» **EXERCISE**
Report every line of the records that contains the word "square".

[Source data]
::::

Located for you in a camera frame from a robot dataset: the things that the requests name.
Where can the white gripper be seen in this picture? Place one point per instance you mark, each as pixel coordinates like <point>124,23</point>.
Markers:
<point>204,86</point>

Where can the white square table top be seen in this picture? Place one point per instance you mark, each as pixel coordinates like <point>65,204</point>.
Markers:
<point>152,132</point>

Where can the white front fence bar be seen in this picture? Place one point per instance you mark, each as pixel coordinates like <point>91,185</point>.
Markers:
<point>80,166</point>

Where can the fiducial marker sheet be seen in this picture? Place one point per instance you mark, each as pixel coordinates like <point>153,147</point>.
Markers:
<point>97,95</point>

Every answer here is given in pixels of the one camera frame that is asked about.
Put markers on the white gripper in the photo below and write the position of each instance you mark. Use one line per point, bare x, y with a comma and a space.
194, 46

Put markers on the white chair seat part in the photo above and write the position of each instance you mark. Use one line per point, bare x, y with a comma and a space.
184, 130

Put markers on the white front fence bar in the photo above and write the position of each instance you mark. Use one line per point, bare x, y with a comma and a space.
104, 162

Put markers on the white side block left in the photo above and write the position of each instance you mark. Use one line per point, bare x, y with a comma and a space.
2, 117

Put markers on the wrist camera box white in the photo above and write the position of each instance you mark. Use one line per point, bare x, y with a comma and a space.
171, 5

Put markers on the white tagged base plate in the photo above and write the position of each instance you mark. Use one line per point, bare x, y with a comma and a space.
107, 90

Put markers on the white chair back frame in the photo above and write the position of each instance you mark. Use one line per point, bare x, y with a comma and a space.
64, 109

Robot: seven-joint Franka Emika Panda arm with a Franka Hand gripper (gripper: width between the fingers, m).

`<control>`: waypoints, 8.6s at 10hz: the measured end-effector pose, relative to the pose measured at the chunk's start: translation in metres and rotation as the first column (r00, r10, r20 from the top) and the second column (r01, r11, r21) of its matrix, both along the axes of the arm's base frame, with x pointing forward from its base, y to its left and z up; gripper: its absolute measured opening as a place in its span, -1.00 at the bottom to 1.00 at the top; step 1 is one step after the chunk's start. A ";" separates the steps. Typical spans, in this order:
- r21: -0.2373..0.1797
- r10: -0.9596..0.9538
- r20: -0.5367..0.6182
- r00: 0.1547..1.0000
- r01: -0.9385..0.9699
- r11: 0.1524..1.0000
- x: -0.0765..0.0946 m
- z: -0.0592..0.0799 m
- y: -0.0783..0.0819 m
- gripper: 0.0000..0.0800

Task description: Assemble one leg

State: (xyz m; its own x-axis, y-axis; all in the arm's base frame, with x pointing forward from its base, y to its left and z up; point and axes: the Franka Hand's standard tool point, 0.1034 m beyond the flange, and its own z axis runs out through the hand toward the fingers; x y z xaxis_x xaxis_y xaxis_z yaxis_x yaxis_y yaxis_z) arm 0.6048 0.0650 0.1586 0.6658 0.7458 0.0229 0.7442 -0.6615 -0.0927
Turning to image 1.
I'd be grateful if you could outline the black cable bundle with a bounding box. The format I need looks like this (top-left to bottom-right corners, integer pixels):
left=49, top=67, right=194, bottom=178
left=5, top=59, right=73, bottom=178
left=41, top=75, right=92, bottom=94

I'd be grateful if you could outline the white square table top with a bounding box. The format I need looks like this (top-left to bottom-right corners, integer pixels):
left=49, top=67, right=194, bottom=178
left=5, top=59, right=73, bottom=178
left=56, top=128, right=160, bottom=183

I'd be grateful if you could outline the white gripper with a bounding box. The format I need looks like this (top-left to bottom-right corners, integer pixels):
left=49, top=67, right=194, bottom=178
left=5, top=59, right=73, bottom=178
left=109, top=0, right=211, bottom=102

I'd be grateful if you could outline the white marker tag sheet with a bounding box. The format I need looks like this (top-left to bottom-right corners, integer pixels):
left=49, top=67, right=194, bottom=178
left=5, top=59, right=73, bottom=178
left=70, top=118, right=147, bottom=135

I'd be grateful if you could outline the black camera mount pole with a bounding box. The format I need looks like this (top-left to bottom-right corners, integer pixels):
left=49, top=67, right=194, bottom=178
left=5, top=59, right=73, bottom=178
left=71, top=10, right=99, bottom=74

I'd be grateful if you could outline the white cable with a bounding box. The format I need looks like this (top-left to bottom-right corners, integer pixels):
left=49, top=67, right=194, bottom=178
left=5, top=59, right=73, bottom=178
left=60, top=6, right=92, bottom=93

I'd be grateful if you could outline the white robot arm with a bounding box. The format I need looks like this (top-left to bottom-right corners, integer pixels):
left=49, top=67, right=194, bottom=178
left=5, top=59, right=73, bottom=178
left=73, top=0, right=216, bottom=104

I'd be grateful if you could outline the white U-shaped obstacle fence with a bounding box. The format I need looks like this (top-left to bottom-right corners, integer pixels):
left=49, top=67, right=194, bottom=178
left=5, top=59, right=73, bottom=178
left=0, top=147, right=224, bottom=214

::::

» **SOLUTION FOR THIS PROBLEM**
Where can the white square table top be seen in this picture? Place one point per instance you mark, each as pixel coordinates like <point>65,204</point>.
I'd be grateful if you could outline the white square table top with a bounding box. The format I need looks like this (top-left to bottom-right corners, integer pixels):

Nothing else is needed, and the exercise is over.